I pulled things out of my refrigerator to make beef vegetable noodle soup. I was making it home-made, using the make-do philosophy. I think sometimes that kind of cooking is a lost art. The art of cooking from scratch, making do with what you have on hand. I had some left over short ribs, I had made in the slow cooker yesterday. I threw the meat from the ribs in a pan along with some water, a diced potato half a carrot sliced, and a small handful of bow tie pasta. While boiling away I sauteed a little onion and celery until they were clear and added that to the boiling veggies. Next I found a couple of tomatoes that were ready to be used and chopped them and poured them on top of the boiling mixture. It was now evident that my water was boiling away, so I pulled out the last of some V8 and found some gravy that we had made from the drippings last night. Both went in the soup. I found one collard green left in the refrig and pulled it out and chopped a little into the soup. Everything fresh I had on hand was in the soup, but it still did not say vegetable to me. Off to the freezer; there I found corn, peas and beans. I took a small handful of each and add the three to my soup and cooked until they were done. Ta’Da. Soup was on.

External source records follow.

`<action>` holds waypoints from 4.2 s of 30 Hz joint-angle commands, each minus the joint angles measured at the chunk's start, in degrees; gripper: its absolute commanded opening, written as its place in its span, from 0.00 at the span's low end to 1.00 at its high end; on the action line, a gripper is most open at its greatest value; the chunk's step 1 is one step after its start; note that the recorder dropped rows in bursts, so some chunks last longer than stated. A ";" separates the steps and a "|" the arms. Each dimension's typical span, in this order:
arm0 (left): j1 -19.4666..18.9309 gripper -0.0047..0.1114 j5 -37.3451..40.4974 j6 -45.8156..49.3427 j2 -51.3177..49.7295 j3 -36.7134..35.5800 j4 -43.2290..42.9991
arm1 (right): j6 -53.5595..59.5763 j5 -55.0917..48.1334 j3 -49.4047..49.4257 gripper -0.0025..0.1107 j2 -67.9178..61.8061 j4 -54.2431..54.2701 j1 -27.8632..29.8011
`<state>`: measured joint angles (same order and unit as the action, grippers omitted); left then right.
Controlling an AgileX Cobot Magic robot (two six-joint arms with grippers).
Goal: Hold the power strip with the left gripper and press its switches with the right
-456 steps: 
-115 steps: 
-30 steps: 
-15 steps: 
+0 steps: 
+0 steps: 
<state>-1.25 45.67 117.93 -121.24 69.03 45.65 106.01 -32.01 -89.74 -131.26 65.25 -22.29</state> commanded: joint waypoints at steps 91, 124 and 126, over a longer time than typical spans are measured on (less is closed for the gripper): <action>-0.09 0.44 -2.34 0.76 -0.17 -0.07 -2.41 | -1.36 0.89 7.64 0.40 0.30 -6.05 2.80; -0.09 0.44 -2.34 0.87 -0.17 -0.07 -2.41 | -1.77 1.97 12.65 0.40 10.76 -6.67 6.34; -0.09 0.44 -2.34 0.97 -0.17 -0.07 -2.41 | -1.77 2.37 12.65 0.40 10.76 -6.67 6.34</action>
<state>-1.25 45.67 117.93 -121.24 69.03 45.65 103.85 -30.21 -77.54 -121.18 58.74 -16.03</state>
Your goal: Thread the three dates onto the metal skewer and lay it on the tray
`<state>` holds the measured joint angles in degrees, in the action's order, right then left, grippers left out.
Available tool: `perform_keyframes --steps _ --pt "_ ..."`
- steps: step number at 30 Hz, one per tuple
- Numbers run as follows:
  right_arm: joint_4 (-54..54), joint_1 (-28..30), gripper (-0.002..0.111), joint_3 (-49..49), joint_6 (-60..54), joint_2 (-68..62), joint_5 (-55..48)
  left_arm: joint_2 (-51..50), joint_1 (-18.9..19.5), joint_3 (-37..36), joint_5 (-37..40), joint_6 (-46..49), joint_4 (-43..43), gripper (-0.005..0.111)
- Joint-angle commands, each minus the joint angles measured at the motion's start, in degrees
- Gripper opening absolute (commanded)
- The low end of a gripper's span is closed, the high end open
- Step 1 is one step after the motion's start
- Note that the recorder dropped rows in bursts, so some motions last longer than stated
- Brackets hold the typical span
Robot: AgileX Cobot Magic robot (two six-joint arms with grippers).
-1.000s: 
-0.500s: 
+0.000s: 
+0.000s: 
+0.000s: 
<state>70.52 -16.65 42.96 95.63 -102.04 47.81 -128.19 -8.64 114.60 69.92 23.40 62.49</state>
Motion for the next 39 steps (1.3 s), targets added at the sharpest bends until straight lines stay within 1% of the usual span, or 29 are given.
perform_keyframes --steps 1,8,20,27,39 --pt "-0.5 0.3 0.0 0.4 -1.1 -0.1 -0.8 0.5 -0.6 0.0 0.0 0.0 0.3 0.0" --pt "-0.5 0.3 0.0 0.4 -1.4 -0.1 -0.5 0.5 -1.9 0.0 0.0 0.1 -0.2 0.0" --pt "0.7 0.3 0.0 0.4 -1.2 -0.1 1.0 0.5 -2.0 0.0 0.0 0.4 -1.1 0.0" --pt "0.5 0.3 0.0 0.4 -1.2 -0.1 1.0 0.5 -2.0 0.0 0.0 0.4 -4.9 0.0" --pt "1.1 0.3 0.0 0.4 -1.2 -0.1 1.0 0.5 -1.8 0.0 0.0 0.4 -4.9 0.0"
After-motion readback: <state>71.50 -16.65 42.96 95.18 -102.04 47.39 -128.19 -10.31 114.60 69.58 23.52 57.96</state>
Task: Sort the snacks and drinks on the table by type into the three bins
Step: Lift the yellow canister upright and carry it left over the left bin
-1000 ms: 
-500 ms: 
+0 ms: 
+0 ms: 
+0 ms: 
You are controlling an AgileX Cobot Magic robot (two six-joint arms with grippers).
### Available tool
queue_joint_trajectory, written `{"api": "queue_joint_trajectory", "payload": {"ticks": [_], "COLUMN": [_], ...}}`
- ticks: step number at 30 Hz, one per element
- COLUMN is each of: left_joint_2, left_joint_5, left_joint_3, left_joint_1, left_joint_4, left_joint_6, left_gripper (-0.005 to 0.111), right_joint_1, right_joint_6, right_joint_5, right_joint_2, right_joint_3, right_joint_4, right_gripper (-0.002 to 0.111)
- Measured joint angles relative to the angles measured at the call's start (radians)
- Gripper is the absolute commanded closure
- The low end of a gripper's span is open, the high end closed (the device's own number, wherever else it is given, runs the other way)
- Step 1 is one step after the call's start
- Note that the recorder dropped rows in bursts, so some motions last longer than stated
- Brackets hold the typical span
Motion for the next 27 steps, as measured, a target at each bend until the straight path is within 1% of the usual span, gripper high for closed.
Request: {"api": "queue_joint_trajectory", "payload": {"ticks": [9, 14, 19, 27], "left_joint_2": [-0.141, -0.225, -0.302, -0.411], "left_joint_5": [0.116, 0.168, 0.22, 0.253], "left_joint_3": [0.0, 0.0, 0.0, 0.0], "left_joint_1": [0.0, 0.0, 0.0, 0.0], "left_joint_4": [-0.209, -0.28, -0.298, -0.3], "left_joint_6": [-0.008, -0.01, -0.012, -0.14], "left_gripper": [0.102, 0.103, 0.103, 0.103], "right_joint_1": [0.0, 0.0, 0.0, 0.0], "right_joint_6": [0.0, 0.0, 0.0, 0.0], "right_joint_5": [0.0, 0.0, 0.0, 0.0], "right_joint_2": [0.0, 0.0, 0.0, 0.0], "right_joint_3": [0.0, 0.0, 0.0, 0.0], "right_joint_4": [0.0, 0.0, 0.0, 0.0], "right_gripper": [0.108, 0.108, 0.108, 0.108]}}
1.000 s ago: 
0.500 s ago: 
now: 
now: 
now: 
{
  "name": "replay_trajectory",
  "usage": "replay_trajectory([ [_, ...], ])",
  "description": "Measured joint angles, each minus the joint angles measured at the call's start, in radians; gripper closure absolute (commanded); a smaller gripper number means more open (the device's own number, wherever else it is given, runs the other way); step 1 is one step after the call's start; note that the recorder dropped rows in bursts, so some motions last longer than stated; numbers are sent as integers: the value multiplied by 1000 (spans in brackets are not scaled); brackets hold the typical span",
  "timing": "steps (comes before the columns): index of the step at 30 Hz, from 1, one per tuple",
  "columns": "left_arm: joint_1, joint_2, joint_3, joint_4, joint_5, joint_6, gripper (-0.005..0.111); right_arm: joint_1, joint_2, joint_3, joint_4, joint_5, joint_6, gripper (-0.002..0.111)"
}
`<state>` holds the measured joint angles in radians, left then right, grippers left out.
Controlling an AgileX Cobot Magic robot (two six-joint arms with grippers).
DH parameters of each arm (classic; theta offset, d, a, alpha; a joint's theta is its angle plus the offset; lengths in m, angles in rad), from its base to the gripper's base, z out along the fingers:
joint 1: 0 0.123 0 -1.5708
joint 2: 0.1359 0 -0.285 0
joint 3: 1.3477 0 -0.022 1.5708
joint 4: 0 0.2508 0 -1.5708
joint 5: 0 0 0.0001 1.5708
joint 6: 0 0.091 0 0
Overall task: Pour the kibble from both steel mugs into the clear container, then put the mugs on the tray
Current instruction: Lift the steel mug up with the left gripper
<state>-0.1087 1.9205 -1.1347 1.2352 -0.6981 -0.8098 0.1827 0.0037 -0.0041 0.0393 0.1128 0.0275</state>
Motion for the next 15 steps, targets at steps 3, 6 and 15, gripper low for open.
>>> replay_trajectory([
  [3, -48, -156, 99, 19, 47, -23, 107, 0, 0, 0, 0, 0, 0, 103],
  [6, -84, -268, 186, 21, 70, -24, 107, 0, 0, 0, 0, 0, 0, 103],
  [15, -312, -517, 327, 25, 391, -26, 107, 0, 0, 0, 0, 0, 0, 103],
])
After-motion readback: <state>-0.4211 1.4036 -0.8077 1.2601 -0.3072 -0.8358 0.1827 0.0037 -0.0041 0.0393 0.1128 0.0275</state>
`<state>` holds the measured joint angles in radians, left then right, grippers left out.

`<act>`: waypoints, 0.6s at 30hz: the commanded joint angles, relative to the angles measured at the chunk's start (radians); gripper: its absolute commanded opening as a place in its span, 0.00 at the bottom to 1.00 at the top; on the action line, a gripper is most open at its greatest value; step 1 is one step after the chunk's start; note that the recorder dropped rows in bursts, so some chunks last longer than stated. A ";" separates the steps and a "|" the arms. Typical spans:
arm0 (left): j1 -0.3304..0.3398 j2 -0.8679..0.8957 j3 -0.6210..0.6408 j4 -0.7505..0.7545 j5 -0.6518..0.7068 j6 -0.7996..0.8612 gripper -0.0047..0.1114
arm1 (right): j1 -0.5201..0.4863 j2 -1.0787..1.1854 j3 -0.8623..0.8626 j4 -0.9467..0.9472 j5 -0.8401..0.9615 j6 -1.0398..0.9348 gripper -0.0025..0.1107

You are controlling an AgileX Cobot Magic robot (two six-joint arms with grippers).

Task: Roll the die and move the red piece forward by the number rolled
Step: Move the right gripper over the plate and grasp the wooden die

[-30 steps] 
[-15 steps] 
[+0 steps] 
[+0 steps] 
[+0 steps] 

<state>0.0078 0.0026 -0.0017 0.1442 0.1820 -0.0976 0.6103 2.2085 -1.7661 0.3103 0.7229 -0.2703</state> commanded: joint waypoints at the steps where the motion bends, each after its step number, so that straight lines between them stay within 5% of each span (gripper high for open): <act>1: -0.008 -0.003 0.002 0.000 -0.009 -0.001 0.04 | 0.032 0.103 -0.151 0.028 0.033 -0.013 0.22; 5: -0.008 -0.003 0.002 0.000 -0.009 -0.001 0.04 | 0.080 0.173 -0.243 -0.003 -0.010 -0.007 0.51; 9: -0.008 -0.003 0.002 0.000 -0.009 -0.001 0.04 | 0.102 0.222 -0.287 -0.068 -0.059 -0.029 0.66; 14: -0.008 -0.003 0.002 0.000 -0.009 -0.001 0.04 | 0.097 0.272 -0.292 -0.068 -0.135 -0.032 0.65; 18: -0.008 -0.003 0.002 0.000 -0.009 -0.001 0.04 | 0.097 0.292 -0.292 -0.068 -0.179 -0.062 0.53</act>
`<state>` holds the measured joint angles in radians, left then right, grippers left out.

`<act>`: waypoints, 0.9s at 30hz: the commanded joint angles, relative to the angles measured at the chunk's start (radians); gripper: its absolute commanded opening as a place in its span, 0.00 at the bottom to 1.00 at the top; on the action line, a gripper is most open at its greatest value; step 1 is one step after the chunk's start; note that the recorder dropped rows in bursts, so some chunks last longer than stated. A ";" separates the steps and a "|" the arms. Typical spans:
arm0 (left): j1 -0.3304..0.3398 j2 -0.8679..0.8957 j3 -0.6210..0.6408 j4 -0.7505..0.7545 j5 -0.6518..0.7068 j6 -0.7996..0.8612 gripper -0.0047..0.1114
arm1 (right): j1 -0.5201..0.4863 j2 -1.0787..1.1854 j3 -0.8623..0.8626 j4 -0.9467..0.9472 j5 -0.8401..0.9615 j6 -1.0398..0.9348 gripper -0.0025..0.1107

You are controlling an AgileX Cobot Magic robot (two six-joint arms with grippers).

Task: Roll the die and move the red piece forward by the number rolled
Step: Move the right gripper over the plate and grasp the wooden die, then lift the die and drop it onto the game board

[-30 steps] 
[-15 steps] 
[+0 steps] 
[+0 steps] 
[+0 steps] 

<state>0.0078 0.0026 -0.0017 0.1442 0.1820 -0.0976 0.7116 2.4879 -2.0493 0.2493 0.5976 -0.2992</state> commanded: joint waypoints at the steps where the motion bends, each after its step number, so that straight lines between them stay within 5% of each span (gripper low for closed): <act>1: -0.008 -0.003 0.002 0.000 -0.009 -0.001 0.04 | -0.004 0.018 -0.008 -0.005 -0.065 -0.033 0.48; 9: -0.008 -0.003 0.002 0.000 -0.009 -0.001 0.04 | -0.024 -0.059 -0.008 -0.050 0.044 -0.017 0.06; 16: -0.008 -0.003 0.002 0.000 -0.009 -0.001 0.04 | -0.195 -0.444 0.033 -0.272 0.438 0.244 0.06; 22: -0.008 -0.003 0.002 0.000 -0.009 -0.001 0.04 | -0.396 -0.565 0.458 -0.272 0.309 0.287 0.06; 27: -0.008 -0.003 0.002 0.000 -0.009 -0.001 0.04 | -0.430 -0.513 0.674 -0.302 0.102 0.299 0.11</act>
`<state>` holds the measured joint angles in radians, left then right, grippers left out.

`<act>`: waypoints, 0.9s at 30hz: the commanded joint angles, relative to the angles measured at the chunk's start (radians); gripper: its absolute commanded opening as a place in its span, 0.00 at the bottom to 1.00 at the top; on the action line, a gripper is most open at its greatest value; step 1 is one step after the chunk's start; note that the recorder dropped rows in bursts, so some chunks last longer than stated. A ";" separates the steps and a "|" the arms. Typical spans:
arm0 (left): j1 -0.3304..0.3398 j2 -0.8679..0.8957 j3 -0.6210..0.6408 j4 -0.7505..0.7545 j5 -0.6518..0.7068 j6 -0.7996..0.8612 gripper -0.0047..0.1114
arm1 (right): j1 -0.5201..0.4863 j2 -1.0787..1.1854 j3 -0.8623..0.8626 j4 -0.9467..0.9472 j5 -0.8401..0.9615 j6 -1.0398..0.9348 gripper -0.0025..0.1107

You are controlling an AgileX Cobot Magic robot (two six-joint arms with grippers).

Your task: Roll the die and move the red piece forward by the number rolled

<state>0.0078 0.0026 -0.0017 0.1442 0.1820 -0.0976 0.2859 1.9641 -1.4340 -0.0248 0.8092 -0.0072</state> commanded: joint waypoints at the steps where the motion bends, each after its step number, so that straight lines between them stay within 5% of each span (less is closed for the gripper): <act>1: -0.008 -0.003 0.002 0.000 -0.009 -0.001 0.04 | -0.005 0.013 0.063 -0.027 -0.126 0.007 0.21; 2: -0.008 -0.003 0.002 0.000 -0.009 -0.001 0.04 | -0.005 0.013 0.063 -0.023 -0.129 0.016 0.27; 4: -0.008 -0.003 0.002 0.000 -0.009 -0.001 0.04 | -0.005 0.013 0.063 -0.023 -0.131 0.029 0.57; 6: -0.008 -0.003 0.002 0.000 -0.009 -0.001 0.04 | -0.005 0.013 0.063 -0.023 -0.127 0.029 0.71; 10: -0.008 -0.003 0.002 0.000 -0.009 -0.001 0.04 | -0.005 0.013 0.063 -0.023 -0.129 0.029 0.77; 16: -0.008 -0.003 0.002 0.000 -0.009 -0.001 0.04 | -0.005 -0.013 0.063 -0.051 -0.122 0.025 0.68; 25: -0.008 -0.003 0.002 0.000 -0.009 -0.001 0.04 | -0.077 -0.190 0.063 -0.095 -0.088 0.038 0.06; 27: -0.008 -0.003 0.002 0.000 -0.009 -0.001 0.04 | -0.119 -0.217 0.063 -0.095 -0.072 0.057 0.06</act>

Before we could sit down and eat soup, my husband got a call to report to work. It seems there is another forest fire tonight. I quickly heated up a wide mouth thermos and filled it with my soup. I am not sure when he will get to it, but I hope it is still warm. No matter what I am sure that my make-do soup will hit the spot. He will miss out on dessert though as it was still in the oven…creamy pear pie. He was bemoaning the fact that he was going to get none of that. This is a late season fire, let’s hope in spite of the dry weather it doesn’t go crazy and he can be home soon and enjoy his pie.